## WHAT YOU SHOULD DO
Check every line of the material below for "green". Give the number of lines that have it, and only that.
━━━━━━━━
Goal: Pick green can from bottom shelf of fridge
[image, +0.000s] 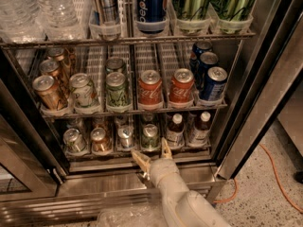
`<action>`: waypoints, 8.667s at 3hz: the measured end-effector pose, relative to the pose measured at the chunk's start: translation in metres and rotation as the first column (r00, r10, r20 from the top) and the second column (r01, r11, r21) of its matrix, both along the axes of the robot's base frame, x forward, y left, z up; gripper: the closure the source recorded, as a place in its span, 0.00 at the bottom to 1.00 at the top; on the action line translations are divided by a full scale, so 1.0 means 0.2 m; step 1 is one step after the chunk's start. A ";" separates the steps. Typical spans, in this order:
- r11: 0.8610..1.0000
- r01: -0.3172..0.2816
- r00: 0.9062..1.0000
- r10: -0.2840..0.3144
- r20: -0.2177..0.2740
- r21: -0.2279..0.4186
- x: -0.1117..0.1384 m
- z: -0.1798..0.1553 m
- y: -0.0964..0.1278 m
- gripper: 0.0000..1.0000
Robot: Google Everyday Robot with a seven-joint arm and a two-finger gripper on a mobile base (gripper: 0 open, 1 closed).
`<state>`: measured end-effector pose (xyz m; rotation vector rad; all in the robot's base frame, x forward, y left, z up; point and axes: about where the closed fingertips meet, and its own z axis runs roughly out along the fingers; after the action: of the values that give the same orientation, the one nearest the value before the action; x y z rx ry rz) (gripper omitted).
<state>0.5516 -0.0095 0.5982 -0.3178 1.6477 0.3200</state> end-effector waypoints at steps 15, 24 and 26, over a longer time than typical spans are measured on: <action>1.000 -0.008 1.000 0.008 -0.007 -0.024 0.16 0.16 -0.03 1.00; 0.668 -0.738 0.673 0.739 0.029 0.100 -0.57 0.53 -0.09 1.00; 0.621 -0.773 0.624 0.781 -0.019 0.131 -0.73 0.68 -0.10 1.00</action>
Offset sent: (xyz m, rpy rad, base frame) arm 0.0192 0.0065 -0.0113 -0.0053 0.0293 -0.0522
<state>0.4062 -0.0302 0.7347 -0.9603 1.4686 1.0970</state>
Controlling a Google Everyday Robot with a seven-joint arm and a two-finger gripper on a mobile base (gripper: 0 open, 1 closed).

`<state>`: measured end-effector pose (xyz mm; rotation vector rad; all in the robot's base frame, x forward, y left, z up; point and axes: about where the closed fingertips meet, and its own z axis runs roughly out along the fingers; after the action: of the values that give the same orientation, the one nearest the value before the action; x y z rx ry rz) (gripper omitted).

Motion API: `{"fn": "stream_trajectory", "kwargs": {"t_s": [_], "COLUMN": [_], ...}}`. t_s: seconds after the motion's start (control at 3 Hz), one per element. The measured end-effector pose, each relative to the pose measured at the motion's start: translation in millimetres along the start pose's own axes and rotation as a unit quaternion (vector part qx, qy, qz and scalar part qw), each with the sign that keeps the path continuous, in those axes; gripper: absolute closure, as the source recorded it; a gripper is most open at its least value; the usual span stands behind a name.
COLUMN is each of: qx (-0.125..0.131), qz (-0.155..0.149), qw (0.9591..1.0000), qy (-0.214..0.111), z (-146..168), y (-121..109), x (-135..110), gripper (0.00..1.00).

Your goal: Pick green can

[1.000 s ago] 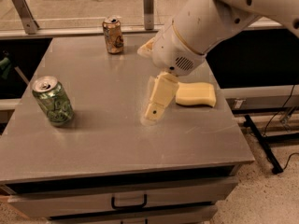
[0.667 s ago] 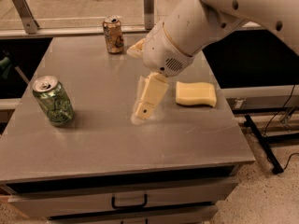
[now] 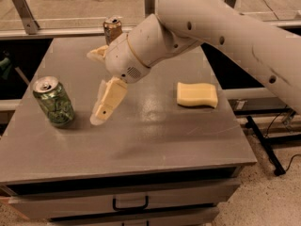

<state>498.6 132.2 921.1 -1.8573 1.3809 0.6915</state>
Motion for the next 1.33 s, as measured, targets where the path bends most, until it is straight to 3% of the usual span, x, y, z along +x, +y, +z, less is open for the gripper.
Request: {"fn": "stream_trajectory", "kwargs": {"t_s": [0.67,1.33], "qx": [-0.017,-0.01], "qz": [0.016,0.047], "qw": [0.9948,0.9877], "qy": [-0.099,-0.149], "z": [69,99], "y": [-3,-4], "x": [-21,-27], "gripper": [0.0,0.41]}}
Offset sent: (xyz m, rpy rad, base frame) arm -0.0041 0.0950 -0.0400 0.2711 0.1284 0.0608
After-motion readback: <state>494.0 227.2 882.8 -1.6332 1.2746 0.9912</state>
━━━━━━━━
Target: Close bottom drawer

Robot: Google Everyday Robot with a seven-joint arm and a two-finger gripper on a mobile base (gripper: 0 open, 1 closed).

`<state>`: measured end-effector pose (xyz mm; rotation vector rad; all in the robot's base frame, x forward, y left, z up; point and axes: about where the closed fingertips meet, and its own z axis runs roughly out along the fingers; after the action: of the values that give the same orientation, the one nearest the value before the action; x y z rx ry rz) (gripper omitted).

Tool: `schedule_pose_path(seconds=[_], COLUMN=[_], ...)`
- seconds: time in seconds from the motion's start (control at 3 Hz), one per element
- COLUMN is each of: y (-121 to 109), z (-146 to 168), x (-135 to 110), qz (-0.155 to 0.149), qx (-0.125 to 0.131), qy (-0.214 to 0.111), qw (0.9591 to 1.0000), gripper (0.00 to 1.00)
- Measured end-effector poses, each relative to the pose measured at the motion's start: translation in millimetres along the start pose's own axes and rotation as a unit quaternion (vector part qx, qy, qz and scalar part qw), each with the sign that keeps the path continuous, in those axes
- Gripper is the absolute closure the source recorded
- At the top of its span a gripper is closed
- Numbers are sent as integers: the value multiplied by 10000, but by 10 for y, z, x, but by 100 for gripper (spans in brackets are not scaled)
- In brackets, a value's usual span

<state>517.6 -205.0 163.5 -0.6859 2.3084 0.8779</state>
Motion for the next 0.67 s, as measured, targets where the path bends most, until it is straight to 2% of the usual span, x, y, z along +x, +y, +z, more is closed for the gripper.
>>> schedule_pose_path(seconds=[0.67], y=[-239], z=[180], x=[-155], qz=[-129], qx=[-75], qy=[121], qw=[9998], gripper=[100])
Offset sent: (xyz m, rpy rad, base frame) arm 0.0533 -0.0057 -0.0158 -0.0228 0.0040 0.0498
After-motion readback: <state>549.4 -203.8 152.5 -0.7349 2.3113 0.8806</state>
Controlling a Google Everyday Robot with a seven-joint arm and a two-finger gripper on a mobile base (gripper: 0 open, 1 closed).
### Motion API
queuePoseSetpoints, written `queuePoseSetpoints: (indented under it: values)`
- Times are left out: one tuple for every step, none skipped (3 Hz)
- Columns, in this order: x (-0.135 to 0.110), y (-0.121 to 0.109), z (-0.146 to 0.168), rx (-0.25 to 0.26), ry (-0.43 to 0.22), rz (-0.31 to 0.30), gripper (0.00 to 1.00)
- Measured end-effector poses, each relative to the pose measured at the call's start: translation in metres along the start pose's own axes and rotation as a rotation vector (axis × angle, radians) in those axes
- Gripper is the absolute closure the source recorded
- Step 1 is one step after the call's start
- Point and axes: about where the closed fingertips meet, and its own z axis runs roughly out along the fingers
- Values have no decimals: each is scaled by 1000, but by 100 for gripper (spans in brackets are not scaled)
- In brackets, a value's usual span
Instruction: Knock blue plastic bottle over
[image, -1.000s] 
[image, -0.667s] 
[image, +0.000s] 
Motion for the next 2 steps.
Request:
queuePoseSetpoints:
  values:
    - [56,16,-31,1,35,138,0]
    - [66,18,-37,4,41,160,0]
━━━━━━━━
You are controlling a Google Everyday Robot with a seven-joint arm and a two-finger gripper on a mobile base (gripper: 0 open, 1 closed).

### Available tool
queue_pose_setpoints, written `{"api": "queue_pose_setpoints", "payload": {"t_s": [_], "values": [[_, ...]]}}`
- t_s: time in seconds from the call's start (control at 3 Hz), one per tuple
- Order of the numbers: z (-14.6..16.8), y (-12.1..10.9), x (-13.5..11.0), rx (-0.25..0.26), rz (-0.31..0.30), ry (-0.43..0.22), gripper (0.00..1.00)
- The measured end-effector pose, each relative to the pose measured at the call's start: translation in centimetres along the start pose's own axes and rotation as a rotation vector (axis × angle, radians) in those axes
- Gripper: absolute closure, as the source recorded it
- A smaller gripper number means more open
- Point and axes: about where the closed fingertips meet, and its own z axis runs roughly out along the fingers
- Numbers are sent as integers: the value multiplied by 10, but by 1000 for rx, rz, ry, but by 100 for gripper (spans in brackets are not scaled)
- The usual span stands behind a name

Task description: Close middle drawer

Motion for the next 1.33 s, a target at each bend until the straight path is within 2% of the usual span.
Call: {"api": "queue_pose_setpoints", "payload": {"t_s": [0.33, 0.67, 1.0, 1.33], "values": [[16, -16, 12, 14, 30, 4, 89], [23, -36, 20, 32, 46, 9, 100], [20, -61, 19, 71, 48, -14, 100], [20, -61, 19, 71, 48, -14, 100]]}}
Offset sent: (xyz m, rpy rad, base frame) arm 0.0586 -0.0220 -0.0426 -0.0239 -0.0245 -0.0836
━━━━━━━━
## RESPONSE FOR THIS EXERCISE
2